Fluffy Dinner Rolls Recipe


  • 4 cups (480g) All-purpose flour
  • 1/4 cup (50g) Sugar
  • 1 teaspoon (5g) Salt
  • 1 tablespoon (15g) Dry yeast
  • 1/3 cup (80ml) Warm water (about 110°F or 45°C)
  • 1 cup (240ml) Milk
  • 1/4 cup (60g) Unsalted butter, melted
  • 1 large Egg


  1. Activate the Yeast: In a small bowl, dissolve the yeast and a pinch of sugar in warm water. Let it sit for about 5-10 minutes until frothy.
    • Yeast Activation: Warm water activates the yeast, and sugar feeds it. The yeast converts sugar into CO₂ and alcohol, causing the dough to rise.
  2. Mix Dry Ingredients: In a large mixing bowl, combine flour, the remaining sugar, and salt.
    • Flour: Provides structure and gluten.
    • Sugar: Balances flavor and feeds the yeast.
    • Salt: Enhances taste and controls yeast activity.
  3. Add Wet Ingredients: To the dry ingredients, add the activated yeast mixture, milk, melted butter, and egg.

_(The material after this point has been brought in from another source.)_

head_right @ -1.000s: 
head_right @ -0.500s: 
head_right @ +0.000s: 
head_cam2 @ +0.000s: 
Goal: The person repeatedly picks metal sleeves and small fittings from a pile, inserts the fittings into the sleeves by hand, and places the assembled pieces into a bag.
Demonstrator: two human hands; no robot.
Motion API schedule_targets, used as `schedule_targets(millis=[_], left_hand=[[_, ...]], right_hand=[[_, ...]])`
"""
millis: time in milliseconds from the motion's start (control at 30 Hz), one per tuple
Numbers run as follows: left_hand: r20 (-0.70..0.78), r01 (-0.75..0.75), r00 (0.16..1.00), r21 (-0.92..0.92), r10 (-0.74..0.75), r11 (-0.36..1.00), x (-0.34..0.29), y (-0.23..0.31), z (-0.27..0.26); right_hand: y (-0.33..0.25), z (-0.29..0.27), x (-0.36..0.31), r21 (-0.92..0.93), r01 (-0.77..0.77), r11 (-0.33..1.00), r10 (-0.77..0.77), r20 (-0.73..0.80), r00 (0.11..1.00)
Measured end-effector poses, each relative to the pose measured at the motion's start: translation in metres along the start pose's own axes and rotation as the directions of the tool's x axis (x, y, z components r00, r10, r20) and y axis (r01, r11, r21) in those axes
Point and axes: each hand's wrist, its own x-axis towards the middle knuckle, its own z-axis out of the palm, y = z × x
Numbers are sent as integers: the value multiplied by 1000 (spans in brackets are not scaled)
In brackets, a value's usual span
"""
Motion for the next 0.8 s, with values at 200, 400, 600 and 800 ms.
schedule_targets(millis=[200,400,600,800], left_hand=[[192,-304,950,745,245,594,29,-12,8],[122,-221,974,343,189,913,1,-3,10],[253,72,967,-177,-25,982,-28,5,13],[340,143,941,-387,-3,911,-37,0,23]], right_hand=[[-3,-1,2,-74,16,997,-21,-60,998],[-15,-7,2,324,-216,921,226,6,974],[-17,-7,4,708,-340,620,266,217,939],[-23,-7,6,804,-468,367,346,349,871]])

Mix until a soft dough forms.
    • Milk: Adds moisture and richness.
    • Butter: Adds flavor and tenderizes the dough.
    • Egg: Provides structure and richness.
  4. Knead the Dough: Knead on a floured surface until smooth and elastic, about 8-10 minutes.
    • Kneading: Develops gluten, which gives the rolls structure and traps the gases produced by yeast.
  5. First Rise: Place the dough in a greased bowl, cover, and let it rise in a warm place until doubled in size, about 1-1.5 hours.
    • Rising: Allows the yeast to ferment and produce gases, which makes the dough rise and enhances flavor.
  6. Shape the Rolls: Punch down the dough, divide it into equal pieces, and shape each into a ball. Place them in a greased baking dish.
    • Punching Down: Deflates the dough and redistributes the yeast, sugar, and air for a more even texture.
  7. Second Rise: Cover and let the rolls rise again until puffy, about 30-45 minutes.
    • Proofing: Provides additional fermentation time for a lighter, airier texture.
  8. Bake: Bake in a preheated 350°F (175°C) oven for 20-25 minutes, or until golden brown.
    • Baking: Heat causes the yeast to have a final burst of activity (oven spring). Proteins and starches solidify, and the Maillard reaction creates a golden crust.
  9. Cool and Serve: Remove from oven and brush with melted butter, if desired, for a soft, flavorful crust. Let cool slightly before serving.

Scientific Explanations

  • Yeast Fermentation: The key to fluffy rolls. Yeast ferments the sugars, producing CO₂ that gets trapped in the gluten network, causing the dough to rise and creating a light and airy texture.
  • Gluten Development: Essential for structure. Kneading aligns and strengthens the gluten strands, enabling the dough to hold the gases produced by the yeast.
  • Proofing and Rising: These stages are crucial for developing both the texture and flavor of the rolls. The dough becomes lighter and more flavorful as the yeast continues to ferment.
  • Oven Spring: The initial high heat of the oven gives a final boost to yeast activity, causing a rapid rise before the yeast dies at higher temperatures.
  • Maillard Reaction: Occurs during baking, creating a golden-brown crust and adding complex flavors to the rolls.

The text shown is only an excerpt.